Bisnis.com, TANGERANG—Meski capaian pertumbuhan ekonomi Banten pada triwulan kedua tahun ini berada di atas 5%, aspek lain yang memengaruhi sasaran pembangunan selain laju pertumbuhan ekonomi yang tinggi perlu diberi catatan merah.
Betapa tidak, tingkat pengangguran terbuka (TPT) Banten pada Februari 2015 sebesar 8,56% setara 488.900 orang. Angka ini paling tinggi dibandingkan dengan dua provinsi tetangganya, di DKI Jakarta 8,36% sedangkan Jawa barat 8,40%.
Porsi masyarakat miskin di antara seluruh penduduk Banten juga melampaui DKI meskipun tak separah Jawa Barat. Per September 2014 tercatat ada 649.190 orang warga miskin setara 5,51% dari total penduduk Banten.
Soal pemerataan pendapatan yang diteropong dari gini rasio menunjukkan ketimpangan ekonomi pada September 2014 bertambah parah daripada Maret. BPS menulis gini rasio pada bulan ketiga tahun lalu 0,39 lantas menjadi 0,42 pada September.
Dengan semua kondisi yang ada, bagaimanakah perekonomian Banten pada triwulan III/2015?
BPS mengatakan ekonomi konsumen terus membaik dengan ITK diperkirakan sebesar 114,41.
Pertimbangannya tak jauh dari pendapatan rumah tangga yang diyakini meningkat lantaran rencana pembelian barang-barang tahan lama, rekreasi, dan pesta dinilai meningkat.
Namun, BI Banten terkesan enggan memberi perkiraan soal pertumbuhan ekonomi triwulan ketiga Banten.
"Saya tidak bisa sebutkan proyeksi pertumbuhan ekonomi triwulan tiga.
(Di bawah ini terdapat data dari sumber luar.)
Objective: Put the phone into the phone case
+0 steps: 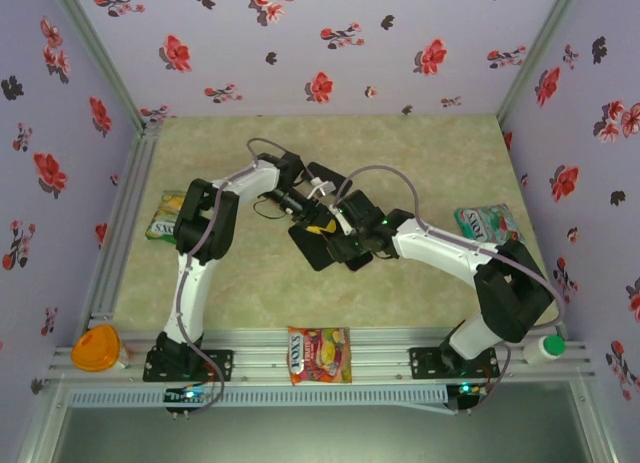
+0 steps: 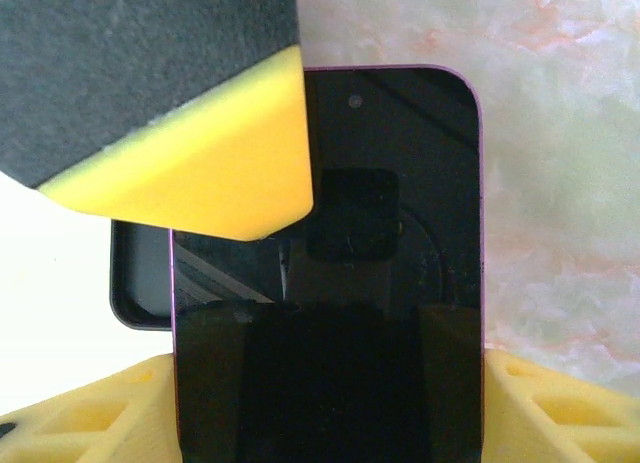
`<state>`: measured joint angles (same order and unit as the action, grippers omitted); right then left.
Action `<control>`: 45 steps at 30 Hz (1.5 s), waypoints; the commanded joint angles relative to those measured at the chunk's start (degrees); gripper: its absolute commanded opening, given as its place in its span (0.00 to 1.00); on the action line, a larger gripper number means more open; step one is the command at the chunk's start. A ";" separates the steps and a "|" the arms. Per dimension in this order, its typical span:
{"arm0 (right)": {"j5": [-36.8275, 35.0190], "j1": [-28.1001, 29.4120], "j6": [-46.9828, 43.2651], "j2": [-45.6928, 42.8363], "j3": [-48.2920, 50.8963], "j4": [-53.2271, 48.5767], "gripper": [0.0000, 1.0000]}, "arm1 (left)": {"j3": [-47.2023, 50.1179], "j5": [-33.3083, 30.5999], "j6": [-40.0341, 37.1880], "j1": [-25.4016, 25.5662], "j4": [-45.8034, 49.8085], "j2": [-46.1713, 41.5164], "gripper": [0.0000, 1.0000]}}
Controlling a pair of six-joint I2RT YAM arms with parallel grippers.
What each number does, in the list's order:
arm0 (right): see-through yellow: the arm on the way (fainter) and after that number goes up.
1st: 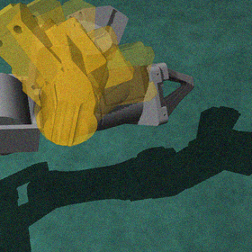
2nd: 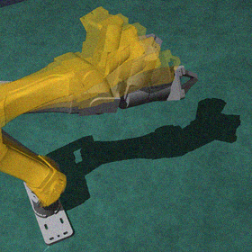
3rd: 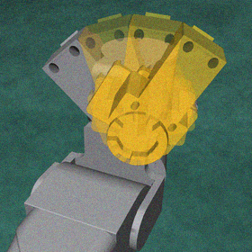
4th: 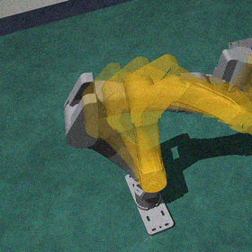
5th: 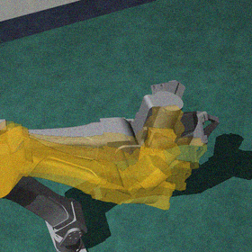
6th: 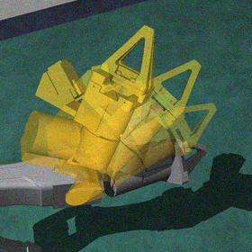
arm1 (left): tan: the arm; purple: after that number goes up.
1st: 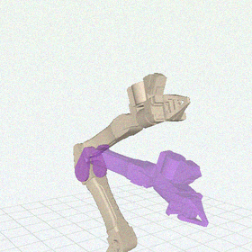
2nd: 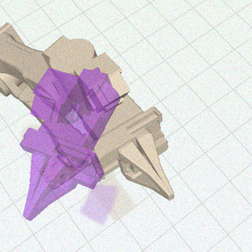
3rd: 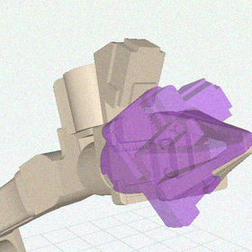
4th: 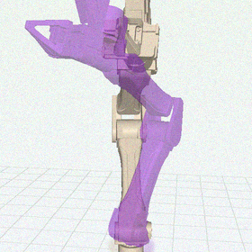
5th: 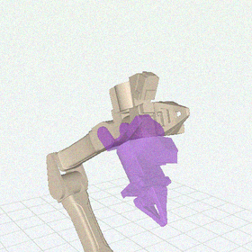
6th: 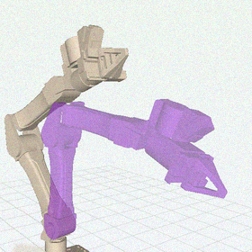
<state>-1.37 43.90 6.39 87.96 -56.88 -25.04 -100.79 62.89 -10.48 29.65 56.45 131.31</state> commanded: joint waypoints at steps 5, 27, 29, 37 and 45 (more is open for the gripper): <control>-1.36 0.52 -0.86 -1.73 -1.73 0.34 0.58 | -1.47 1.95 -1.82 0.50 1.91 1.40 0.34; -5.27 -0.10 2.92 -8.07 1.24 -0.15 0.82 | 8.18 -0.75 15.96 -0.20 -24.13 -8.88 0.00; -5.27 -0.97 4.19 -10.09 2.16 -0.49 0.84 | 10.28 -2.87 19.52 -0.52 -29.06 -10.64 0.00; 11.73 -13.97 16.28 -19.98 11.96 7.25 0.82 | 17.99 -6.51 32.56 -1.29 -45.32 -16.85 0.00; 27.13 -24.89 28.02 -24.55 22.78 23.66 0.81 | 25.42 -7.11 46.71 -1.31 -59.48 -22.72 0.00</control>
<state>16.80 21.30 27.51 64.16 -36.56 -10.94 -76.95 54.35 27.94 28.53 6.61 112.40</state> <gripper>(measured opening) 0.808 0.112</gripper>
Yang pasti kami harap lebih dari 5,26%," ucap Kepala BI Banten Budharto Setyawan.
Sebelumnya, BI memperkirakan pada April - Juni 2015 pertumbuhan ekonomi Banten lebih baik ketimbang triwulan I/2015.
Kisarannya dipercaya menyentuh 5,52% sampai dengan 6,01% (year on year / yoy) dengan bias ke bawah.
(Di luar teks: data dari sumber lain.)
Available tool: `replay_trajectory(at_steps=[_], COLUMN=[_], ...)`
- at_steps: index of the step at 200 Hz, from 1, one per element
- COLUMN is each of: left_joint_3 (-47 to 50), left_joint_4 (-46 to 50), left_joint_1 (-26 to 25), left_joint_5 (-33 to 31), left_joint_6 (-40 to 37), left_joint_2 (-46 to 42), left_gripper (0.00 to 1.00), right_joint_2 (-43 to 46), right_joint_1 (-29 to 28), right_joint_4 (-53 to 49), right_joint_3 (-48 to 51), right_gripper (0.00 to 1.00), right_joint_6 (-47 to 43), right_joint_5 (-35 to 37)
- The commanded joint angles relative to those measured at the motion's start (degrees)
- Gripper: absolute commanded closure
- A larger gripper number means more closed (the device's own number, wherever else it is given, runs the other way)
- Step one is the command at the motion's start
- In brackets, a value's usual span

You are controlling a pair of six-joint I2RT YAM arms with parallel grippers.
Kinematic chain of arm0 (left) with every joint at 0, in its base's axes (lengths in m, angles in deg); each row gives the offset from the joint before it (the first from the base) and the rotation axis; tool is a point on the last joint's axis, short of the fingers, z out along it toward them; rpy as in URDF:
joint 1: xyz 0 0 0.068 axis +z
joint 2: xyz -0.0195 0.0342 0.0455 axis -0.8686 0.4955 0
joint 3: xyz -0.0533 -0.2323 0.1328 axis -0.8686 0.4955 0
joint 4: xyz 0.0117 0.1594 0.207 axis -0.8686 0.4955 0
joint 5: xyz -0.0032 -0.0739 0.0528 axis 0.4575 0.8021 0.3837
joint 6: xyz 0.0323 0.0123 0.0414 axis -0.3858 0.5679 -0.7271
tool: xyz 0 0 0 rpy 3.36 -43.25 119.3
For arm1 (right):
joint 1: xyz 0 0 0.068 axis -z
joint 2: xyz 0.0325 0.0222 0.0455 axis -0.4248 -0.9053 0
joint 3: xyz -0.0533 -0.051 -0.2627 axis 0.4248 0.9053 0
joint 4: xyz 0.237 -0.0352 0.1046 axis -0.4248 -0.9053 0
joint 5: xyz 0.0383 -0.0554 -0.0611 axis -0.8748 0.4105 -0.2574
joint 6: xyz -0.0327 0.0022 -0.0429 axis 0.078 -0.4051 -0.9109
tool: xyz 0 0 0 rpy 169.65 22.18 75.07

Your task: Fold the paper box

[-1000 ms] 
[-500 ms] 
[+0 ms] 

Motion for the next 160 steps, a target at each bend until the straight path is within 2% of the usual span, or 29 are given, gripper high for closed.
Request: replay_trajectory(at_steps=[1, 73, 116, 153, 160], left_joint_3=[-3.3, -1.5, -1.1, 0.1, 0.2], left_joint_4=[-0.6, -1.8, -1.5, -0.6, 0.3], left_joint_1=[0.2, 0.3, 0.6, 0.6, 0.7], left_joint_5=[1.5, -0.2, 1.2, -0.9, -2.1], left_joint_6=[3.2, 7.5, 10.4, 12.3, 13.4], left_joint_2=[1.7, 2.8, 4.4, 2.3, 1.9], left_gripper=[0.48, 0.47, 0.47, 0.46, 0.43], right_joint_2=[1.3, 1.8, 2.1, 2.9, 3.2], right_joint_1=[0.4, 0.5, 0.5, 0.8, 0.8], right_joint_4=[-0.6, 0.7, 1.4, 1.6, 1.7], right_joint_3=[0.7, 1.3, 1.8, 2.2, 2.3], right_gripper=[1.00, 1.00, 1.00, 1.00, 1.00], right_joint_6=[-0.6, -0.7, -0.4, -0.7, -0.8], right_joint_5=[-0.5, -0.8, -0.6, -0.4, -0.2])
Firasat BI tersebut meleset sebab realisasinya, pertumbuhan Banten hanya berada di angka 5,26%.
Lantas bagaimana untuk triwulan ketiga? Akankah keengganan BI menyebutkan perkiraan sebagai pertanda kurang baik?
Bisa jadi ya, juga bisa jadi tidak. Toh, perkiraan buruk sekali pun, seperti halnya perkiraan optimis, dalam realisasinya di lapangan justru bisa terjadi sebaliknya.
Kini, kita baru bisa membaca berbagai tanda yang bisa dilihat. Di luar itu, mengutip lirik lagu berjudul Firasat yang dinyanyikan Marcel, “ada makna di balik semua pertanda”.